Wie bereits ausgeführt wurde, ist bei § 2079 BGB die subjektive Erheblichkeit keine Voraussetzung für dessen Anwendbarkeit. Vielmehr stellt sie einen Ausschließungsgrund gem. S. 2 dar. Dies bedeutet, dass derjenige, der sich gegen die Anfechtbarkeit wendet (Anfechtungsgegner), etwaige tatsächliche Motive des Erblassers behaupten und beweisen muss.[58] Verbleiben Zweifel, ob für den Fall, dass dem Erblasser die Existenz des Pflichtteilsberechtigten bekannt gewesen wäre, er genauso testiert hätte, gehen diese Zweifel zu Lasten des Anfechtungsgegners.[59] Die negative Formulierung des Gesetzes (S. 2) führt letztendlich dazu, dass die Feststellung des hypothetischen Willens des Erblassers keine Tatsachenfeststellung ist, sondern es sich hierbei um eine richterliche Bewertung handelt. Dies wiederum bedeutet, dass bei Zweifeln davon auszugehen ist, dass sich die fehlende Kenntnis des Erblassers auf dessen Willen ausgewirkt hat.[60] Im Zweifel ist somit die Anfechtbarkeit zu bejahen.

 

Rz. 31

Wenn der Pflichtteilsberechtigte schon im Zeitpunkt der Testamentserrichtung pflichtteilsberechtigt gewesen ist, muss er darlegen und auch beweisen, dass der Erblasser von der Existenz nichts wusste oder der Erblasser ihn nicht für pflichtteilsberechtigt gehalten hat.[61] Für den Fall, dass ein Pflichtteilsberechtigter in der letztwilligen Verfügung nicht erwähnt worden ist, ist zunächst davon auszugehen, dass er unbewusst übergangen worden ist. Wenn der Anfechtungsgegner in diesem Falle behauptet, der Pflichtteilsberechtigte sei bewusst übergangen worden, hat er dies zu beweisen.[62]

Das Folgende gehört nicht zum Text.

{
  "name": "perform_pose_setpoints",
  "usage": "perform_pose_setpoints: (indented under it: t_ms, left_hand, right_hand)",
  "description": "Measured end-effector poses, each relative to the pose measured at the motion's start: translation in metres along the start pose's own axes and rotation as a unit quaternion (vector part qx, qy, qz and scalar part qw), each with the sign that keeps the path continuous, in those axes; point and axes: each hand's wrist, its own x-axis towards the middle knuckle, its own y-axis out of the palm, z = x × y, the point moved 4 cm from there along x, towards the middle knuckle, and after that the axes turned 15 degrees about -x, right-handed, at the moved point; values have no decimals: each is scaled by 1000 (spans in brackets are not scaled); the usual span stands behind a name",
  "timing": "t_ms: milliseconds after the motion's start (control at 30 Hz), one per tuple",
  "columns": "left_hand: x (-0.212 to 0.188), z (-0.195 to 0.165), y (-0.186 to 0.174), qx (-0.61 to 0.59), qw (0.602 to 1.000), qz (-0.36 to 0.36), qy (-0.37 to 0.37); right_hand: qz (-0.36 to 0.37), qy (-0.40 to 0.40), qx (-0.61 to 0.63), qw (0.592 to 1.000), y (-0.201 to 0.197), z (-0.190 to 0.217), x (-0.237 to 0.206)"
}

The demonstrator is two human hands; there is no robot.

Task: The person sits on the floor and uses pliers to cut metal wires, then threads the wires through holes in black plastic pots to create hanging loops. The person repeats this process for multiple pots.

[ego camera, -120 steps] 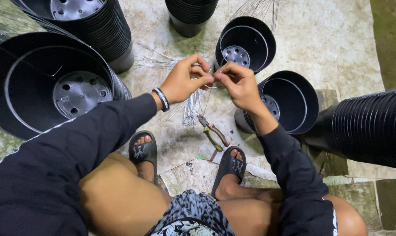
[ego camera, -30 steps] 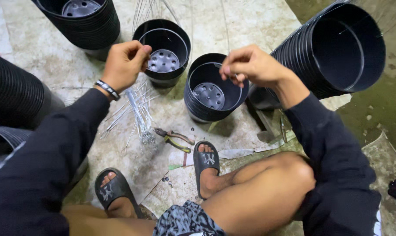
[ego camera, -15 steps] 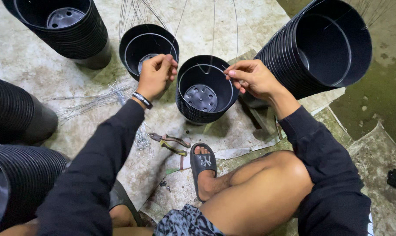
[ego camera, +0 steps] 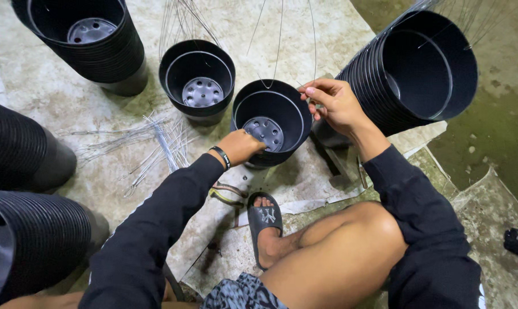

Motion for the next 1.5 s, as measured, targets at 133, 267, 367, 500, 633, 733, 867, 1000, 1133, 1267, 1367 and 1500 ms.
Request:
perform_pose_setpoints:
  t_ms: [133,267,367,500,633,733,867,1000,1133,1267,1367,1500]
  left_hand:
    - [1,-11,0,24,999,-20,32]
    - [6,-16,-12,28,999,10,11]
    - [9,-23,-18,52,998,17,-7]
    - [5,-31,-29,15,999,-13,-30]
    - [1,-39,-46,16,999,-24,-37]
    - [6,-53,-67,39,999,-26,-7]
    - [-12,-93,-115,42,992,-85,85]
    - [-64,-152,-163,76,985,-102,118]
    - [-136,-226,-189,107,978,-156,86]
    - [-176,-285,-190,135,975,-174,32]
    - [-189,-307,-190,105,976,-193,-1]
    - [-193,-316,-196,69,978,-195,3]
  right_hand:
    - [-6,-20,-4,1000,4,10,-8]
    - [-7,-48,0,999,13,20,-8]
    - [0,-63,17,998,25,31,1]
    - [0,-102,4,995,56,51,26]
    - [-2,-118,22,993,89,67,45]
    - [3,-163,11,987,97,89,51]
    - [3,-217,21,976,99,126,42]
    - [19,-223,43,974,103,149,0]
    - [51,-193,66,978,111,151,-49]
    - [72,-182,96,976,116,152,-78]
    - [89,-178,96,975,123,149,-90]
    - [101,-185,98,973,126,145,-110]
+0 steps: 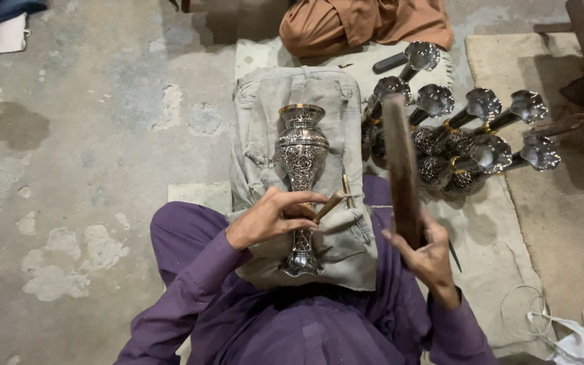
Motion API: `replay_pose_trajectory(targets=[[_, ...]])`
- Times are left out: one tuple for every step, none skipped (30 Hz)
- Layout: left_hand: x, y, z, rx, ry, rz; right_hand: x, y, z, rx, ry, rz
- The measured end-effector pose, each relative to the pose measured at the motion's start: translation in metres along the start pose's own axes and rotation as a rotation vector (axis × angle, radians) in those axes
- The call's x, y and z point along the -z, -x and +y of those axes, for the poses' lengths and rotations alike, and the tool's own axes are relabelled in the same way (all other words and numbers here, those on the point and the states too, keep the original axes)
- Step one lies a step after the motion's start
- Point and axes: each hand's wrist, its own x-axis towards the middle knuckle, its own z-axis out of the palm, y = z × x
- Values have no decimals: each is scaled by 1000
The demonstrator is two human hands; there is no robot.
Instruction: The person sits cross-legged on the floor holding a small punch against an ornate silver vase resting on a cloth-covered sandbag, and repeatedly strikes the punch with a wooden mallet to chase the engraved pattern, repositioning the punch around the vase's body and neck.
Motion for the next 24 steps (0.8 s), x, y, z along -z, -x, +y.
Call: replay_pose_trajectory(targets=[[1, 0, 0, 8, 11, -13, 2, -2, 1, -77, 35, 7], [2, 0, 1, 15, 21, -26, 3, -4, 1, -154, 71, 14], [3, -1, 1, 18, 23, -31, 4, -6, 2, -232, 108, 18], [3, -2, 1, 20, 26, -38, 6, -7, 0, -192, 149, -6], [3, -3, 2, 20, 27, -45, 9, -9, -1, -150, 190, -29], [4, -4, 2, 21, 7, -43, 12, -12, -3, -106, 232, -53], [4, -4, 3, 25, -12, -39, 16, -15, -6, -67, 273, -48], [3, -3, 4, 32, -30, -35, 19, -16, -9, -30, 313, -46], [3, -3, 5, 22, -34, -33, 21, -18, -12, 7, 352, -43], [3, -3, 5, 11, -40, -32, 21, -20, -15, 76, 359, -28], [3, -4, 6, -1, -45, -31, 21, -22, -17, 145, 367, -13], [3, -4, 7, 1, -48, -31, 21, -24, -19, 213, 375, 0], [3, -4, 7, 1, -51, -30, 22, -25, -20, 127, 424, -14], [3, -4, 7, 1, -54, -31, 23, -27, -20, 42, 471, -27], [4, -4, 8, 4, -52, -34, 24, -29, -20, -43, 518, -40], [3, -4, 8, 7, -51, -35, 25, -29, -20, 7, 525, -21], [3, -3, 8, 10, -49, -35, 27, -30, -19, 57, 531, -3], [3, -3, 8, 11, -49, -33, 29, -30, -18, 106, 537, 14], [3, -4, 8, 12, -50, -31, 30, -31, -17, 56, 494, 12], [3, -3, 8, 12, -50, -30, 31, -31, -16, 5, 452, 10], [3, -3, 8, 14, -49, -28, 32, -32, -16, -48, 410, 8], [3, -3, 8, 14, -48, -27, 34, -32, -15, 59, 492, -25], [3, -3, 7, 14, -48, -25, 36, -34, -16, 167, 573, -58], [3, -3, 7, 13, -52, -26, 37, -34, -16, 276, 652, -93]])
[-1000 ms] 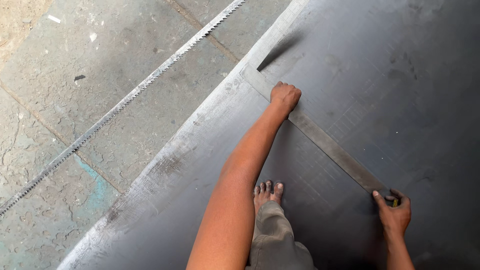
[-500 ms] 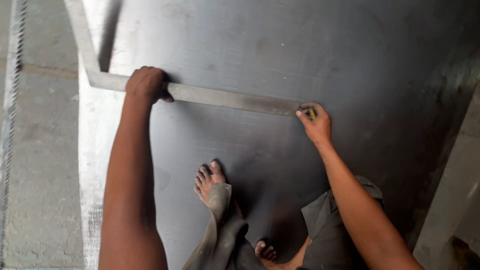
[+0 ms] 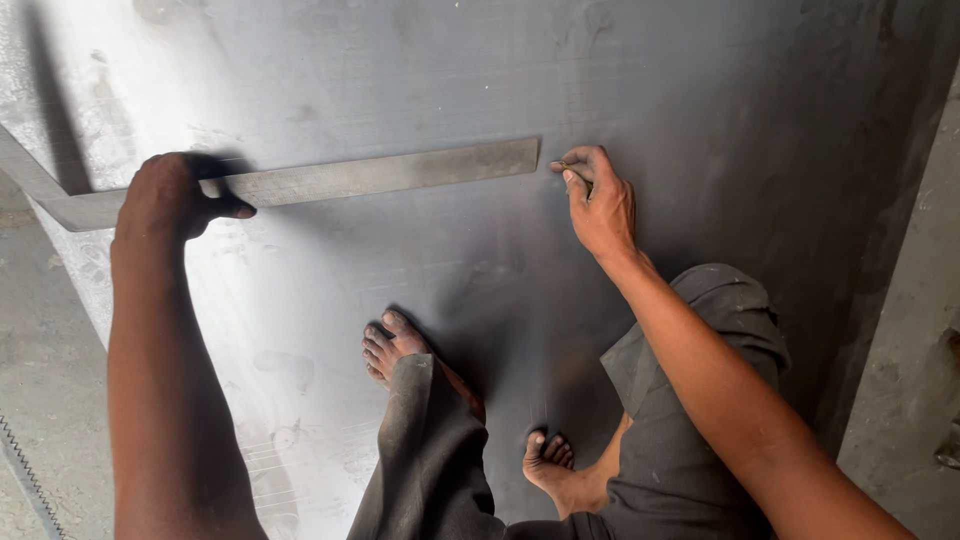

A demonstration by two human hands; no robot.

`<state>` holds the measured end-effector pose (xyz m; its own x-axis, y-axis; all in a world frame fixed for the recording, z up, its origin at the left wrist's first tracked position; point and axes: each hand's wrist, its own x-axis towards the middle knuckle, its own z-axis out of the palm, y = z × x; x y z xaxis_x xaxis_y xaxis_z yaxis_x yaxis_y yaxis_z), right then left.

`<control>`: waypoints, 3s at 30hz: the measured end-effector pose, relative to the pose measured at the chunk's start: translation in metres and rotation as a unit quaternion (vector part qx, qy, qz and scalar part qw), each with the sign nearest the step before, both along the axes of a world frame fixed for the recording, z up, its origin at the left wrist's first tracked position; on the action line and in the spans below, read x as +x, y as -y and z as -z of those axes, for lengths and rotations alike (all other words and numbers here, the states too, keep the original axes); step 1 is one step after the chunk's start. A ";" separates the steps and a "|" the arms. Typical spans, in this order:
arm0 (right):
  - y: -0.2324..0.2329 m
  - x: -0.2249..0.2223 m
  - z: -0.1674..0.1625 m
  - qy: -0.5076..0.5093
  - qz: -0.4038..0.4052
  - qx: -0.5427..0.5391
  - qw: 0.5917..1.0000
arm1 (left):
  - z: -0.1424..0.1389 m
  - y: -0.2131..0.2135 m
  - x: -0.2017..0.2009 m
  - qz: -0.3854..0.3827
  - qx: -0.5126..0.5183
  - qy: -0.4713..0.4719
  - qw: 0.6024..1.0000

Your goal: The person uses a metal square ruler and a yellow pencil to draw straight lines and right angles on a large, dark metal sheet. They repeatedly reposition the ruler to create a grid of intersecting lines across the surface.

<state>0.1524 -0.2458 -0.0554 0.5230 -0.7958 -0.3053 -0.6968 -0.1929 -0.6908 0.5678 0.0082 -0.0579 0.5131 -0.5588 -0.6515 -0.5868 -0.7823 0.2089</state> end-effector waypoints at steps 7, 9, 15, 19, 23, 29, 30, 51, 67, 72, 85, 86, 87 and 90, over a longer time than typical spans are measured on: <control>-0.023 -0.006 0.003 0.053 -0.097 -0.042 0.993 | 0.002 0.002 -0.001 -0.023 0.030 0.003 0.999; -0.025 -0.005 0.010 0.052 -0.113 -0.046 0.991 | 0.002 0.001 -0.003 -0.030 0.032 -0.002 0.999; -0.023 -0.002 0.025 0.028 -0.129 -0.049 0.990 | 0.001 0.005 -0.003 0.010 0.055 0.018 0.998; -0.022 0.000 0.023 0.031 -0.147 -0.061 0.987 | -0.001 0.008 -0.003 0.045 0.056 0.025 0.997; -0.022 0.000 0.023 0.027 -0.150 -0.051 0.987 | -0.003 0.013 -0.005 0.049 0.058 0.032 0.997; -0.028 -0.007 0.025 0.032 -0.126 -0.052 0.990 | -0.002 0.005 0.000 0.042 -0.017 -0.024 0.999; -0.029 -0.006 0.025 0.046 -0.128 -0.056 0.989 | 0.000 0.003 0.001 -0.067 -0.042 -0.113 0.990; 0.008 0.042 0.032 -0.018 -0.050 -0.024 0.998 | 0.028 -0.018 0.014 -0.134 -0.112 0.159 0.972; -0.023 0.071 -0.003 0.063 -0.069 -0.251 0.963 | 0.011 -0.027 0.024 -0.006 -0.114 0.055 0.992; -0.081 0.093 -0.015 0.061 -0.192 -0.151 0.968 | -0.001 -0.023 0.016 -0.023 -0.130 0.047 0.990; -0.117 0.105 0.011 0.062 -0.216 -0.038 0.974 | 0.018 -0.024 0.014 -0.026 -0.088 -0.001 0.996; -0.108 0.105 0.011 0.085 -0.198 -0.054 0.975 | 0.018 -0.024 0.015 -0.030 -0.082 -0.003 0.996; -0.098 0.107 0.011 0.109 -0.179 -0.069 0.975 | 0.019 -0.024 0.015 -0.036 -0.076 -0.005 0.996; -0.059 0.124 0.010 0.156 -0.069 0.145 0.974 | 0.019 -0.029 0.015 -0.048 -0.068 -0.018 0.996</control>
<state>0.2762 -0.1872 -0.0659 0.7227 -0.6148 -0.3158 -0.4246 -0.0345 -0.9047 0.5830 0.0370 -0.0767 0.5458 -0.5932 -0.5917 -0.5006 -0.7972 0.3375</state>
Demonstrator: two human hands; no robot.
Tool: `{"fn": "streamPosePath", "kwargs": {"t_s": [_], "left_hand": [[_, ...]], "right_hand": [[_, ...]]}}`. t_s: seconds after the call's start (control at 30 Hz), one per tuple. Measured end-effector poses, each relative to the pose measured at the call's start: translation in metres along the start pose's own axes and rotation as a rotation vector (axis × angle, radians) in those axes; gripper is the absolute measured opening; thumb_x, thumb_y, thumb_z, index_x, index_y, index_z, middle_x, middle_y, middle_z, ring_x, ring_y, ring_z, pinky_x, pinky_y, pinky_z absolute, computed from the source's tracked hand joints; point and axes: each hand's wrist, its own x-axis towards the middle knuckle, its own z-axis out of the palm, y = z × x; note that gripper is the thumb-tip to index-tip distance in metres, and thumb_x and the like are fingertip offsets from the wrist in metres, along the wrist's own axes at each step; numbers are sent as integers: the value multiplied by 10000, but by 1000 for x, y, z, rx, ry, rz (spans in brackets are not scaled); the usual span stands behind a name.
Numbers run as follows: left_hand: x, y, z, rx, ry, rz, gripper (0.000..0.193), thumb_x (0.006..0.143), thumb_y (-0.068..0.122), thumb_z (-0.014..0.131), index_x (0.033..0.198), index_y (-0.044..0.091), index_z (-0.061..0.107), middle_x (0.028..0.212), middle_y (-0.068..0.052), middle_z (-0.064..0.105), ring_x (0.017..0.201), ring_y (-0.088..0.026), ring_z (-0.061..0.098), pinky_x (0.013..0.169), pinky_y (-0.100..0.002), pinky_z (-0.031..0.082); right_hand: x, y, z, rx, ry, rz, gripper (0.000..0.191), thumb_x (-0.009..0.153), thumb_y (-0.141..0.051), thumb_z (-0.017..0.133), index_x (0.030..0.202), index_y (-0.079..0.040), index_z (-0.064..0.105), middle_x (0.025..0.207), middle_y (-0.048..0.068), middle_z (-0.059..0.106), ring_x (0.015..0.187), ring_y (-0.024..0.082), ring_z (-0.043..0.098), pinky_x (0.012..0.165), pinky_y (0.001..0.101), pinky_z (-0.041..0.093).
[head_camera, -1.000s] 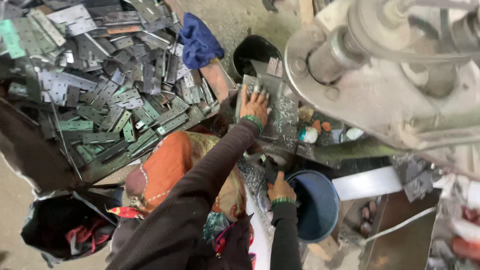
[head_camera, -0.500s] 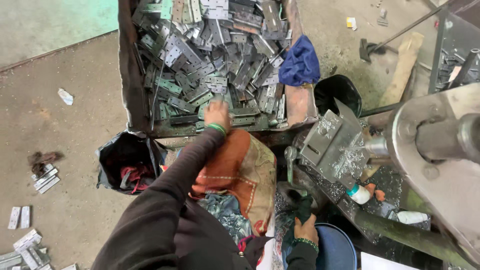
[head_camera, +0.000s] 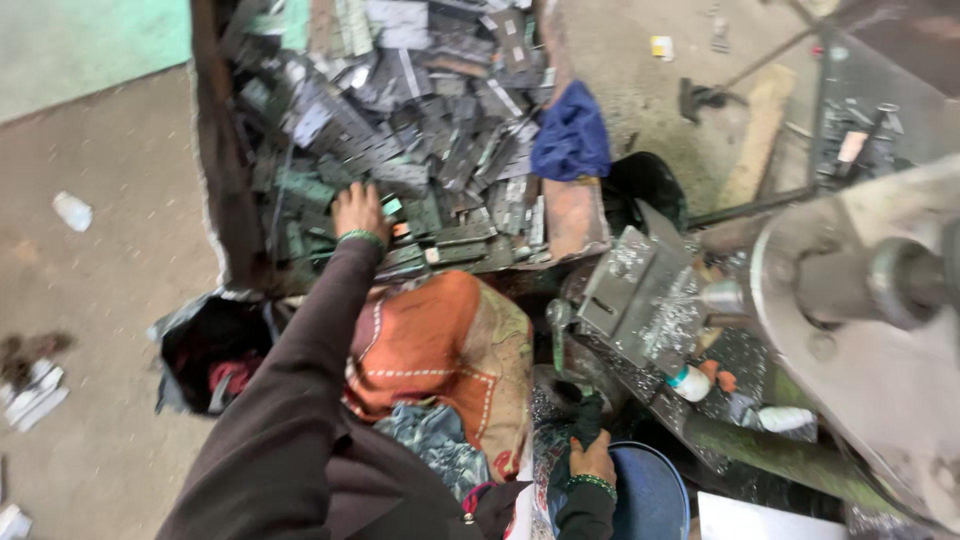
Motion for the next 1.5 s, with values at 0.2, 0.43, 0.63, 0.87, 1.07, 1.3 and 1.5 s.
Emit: {"fn": "streamPosePath", "kwargs": {"t_s": [0.2,0.43,0.63,0.87,1.07,1.3,1.5], "left_hand": [[-18,11,8,291,11,225,260,923,346,692,1064,132,647,1096,-96,597,955,-295,646,846,-454,517],[-32,28,-13,181,-196,211,266,874,255,663,1075,84,631,1098,-121,599,825,-331,748,664,-474,620],[-13,46,-42,30,-265,201,254,868,181,662,1109,101,644,1123,-182,697,948,-441,711,780,-530,599],[-46,158,-56,-577,-107,680,381,854,-22,542,1176,143,661,1013,-187,713,927,-424,685,785,-518,552],[-94,283,-44,-618,-78,1090,480,860,-15,568,1251,240,677,1275,-60,672,1293,-315,592,1105,-525,436],[-128,315,-12,-283,-419,1053,554,865,84,574,1382,280,605,1540,31,536,1510,-251,378,1250,-690,76],[-156,337,-18,-319,-438,1036,817,866,451,690,1515,62,383,1511,-206,447,1444,-373,341,1202,-600,74]], "right_hand": [[-6,1,0,68,-8,27,671,894,-404,710,1458,-195,412,1199,258,713,1143,462,671,973,537,525],[-13,-3,-8,116,22,-8,665,885,-407,712,1441,-190,418,1257,212,698,1182,425,660,980,526,523],[-18,0,-8,138,22,-45,717,892,-400,699,1489,-171,375,1196,234,703,1107,436,676,935,536,533],[-20,8,3,175,109,-93,689,864,-388,725,1439,-162,421,1141,242,711,1061,453,679,879,560,533],[-20,4,-3,187,102,-88,729,845,-398,739,1449,-167,404,1163,250,696,1064,463,669,881,567,526],[-21,7,-1,228,119,-92,767,836,-375,730,1493,-181,384,1210,235,690,1090,458,661,894,565,528],[-11,3,5,215,83,-96,813,862,-413,729,1526,-130,355,1153,276,701,1062,461,679,893,561,538]]}}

Kann derjenige, der übergangen wurde, beweisen, dass er erst nach Testamentserrichtung geboren wurde bzw. pflichtteilsberechtigt geworden ist, ist dies ausreichend.[63]

[58] BayObLG FamRZ 1983, 952, 953; BayObLG FamRZ 1985, 534; OLG Karlsruhe ZEV 1995, 454, 456; OLG Frankfurt FamRZ 1995, 1522; OLG Hamburg FamRZ 1990, 910; OLG Düsseldorf FamRZ 1999, 1024.
[59] BayObLG NJW-RR 2001, 725; Baumgärtel/Schmitz, § 2079 Rn 3.
[60] MüKo/Leipold, § 2079 Rn 22.
[61] Staudinger/Otte, § 2079 Rn 19.
[62] Staudinger/Otte, § 2079 Rn 19.
[63] Baumgärtel/Schmitz, § 2079 Rn 2; Soergel/Loritz, § 2079 Rn 11.